No plano dos investigadores, docentes e pessoal altamente qualificado:

- O requerente de visto de residência para atividade de investigação ou frequência do ensino superior está dispensado da apresentação de documentos comprovativos da sua admissão em centro de investigação ou instituição de ensino superior e da prova de suficiência dos meios de subsistência, sempre que sejam beneficiários de bolsa de estudo ou de investigação (n.°3, artigo 33.°).
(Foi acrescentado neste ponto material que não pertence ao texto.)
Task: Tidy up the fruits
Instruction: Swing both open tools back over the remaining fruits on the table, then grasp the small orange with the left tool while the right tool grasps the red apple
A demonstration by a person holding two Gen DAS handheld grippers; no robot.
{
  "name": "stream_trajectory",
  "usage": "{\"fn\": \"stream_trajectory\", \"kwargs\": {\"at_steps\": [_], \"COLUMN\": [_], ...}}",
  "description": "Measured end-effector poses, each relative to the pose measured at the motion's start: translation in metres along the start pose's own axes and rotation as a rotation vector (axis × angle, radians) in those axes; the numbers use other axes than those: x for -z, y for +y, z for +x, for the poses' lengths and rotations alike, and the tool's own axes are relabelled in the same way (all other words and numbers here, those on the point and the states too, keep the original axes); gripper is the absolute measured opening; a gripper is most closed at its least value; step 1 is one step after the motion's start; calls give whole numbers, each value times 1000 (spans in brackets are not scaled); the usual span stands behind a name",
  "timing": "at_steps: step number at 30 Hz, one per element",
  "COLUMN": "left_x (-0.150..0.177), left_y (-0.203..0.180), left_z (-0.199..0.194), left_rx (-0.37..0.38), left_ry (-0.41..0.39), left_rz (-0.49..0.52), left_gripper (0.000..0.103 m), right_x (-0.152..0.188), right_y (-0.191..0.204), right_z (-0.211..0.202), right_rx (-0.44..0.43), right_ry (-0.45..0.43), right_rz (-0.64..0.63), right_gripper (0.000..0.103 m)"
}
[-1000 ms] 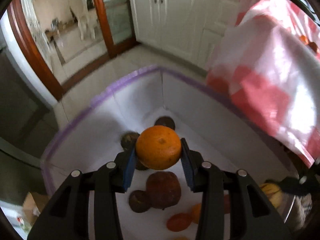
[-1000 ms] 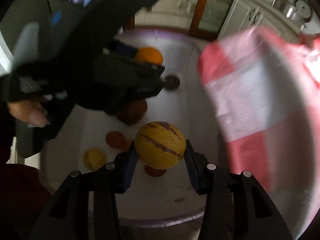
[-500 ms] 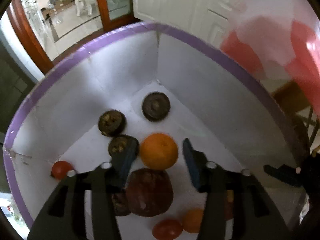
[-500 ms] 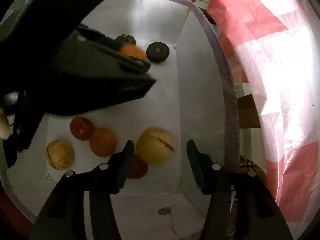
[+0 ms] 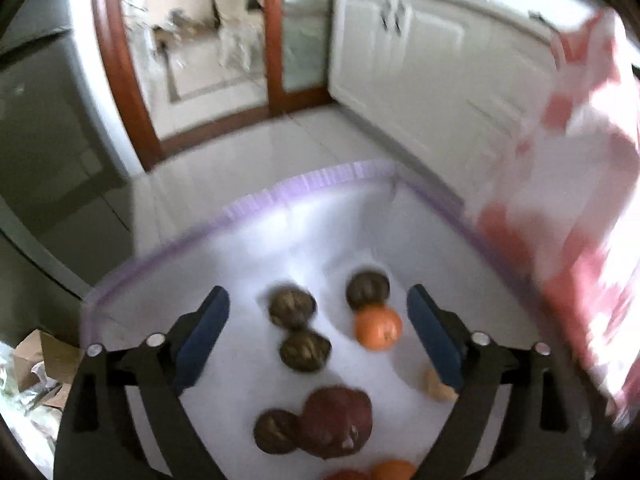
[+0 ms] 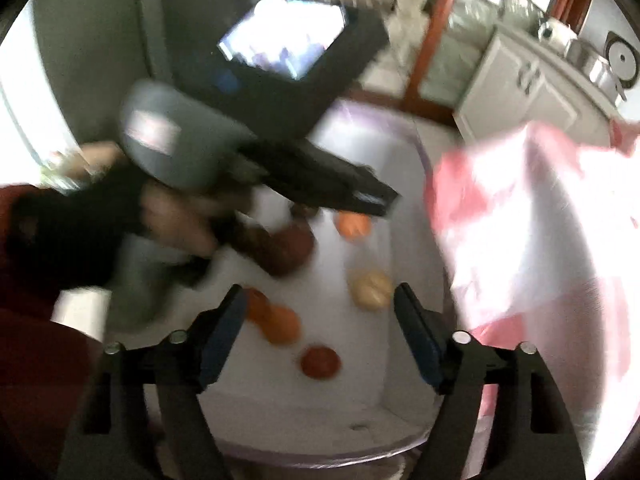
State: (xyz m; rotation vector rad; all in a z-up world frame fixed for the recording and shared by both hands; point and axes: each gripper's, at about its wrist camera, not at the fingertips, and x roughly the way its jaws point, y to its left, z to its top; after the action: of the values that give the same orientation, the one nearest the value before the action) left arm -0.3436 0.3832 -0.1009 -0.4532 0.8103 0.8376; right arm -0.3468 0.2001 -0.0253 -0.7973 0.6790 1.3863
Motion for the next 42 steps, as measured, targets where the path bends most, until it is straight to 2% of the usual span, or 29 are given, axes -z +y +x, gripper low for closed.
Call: {"fn": "stream_trajectory", "kwargs": {"at_steps": [2,5,7,9,11,14,15,16,18,20,21,24,26,29,32,36,38,42], "left_x": [-13,-35,-50,-64,-75,-83,-85,-86,-83,-83,-86,-85,-87,-96,-106,-120,-124,-133], "left_y": [-3,-20,-48,-80,-114,-180,-212,-232,-295,-350,-389,-470,-509,-551,-562,-574,-565,-539], "left_z": [-24,-56,-89,-113,-129,-148,-154,-158,-158,-155,-148,-132,-112,-81,-63,-51,-47,-41], "left_rx": [5,59,116,194,291,447,512,537,582,604,613,591,584,569,569,574,566,522], "left_ry": [-64,-146,-224,-264,-269,-206,-181,-175,-163,-142,-119,-95,-68,-22,-16,-73,-86,-108], "left_rz": [-23,-14,35,94,154,225,249,264,316,359,369,358,335,232,176,217,212,123], "left_gripper": [94,98,101,101,101,101,101,101,101,101,101,101,101,101,101,101,101,101], "right_x": [-4,1,10,26,49,104,116,132,161,185,201,243,265,288,296,295,289,267], "right_y": [-5,-36,-63,-93,-123,-183,-196,-212,-245,-274,-295,-331,-358,-370,-393,-423,-445,-497], "right_z": [-27,-72,-104,-133,-158,-196,-203,-213,-230,-242,-247,-264,-258,-261,-255,-245,-234,-208], "right_rx": [8,50,92,153,220,314,347,387,453,504,536,578,589,597,602,606,616,616], "right_ry": [-68,-186,-269,-344,-388,-447,-455,-467,-494,-505,-501,-501,-487,-466,-439,-409,-393,-374], "right_rz": [16,93,186,286,379,607,650,699,799,896,958,1096,1174,1223,1246,1263,1269,1278], "right_gripper": [79,83,86,87,87,87,87,87,87,87,87,87,87,87,87,87,87,87]}}
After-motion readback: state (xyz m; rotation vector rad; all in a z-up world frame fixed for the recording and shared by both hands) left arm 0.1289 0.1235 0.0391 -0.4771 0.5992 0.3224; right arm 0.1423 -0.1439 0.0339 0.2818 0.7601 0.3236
O requerente está também dispensado de entrevista, reduzindo assim o número de deslocações (alínea c), n.º 6, artigo 10.º).


- Para pedido de autorização de residência para exercício de atividade de investigação é necessária a apresentação de contrato de trabalho ou de prestação de serviços ou bolsa de investigação ou convenção de acolhimento com instituição de ensino superior ou organismo de investigação científica e, quando não resulte dos documentos anteriores, comprovativo de meios de subsistência (n.º 6, artigo 57.º).


- O pedido de renovação de autorização de residência emitida para exercício de atividade de docência, altamente qualificada ou cultural deve ser acompanhado de contrato de trabalho, contrato de prestação de serviços ou declaração do beneficiário da prestação do serviço ou da atividade cultural que ateste a manutenção do vínculo contratual (n.º 6, artigo 63.º).


- Para efeitos de investigação científica, o pedido de renovação de autorização de residência deve ser acompanhado de comprovativo de posse de bolsa de investigação ou de declaração da entidade de acolhimento confirmando a manutenção do vínculo (n.º 11, artigo 63.º).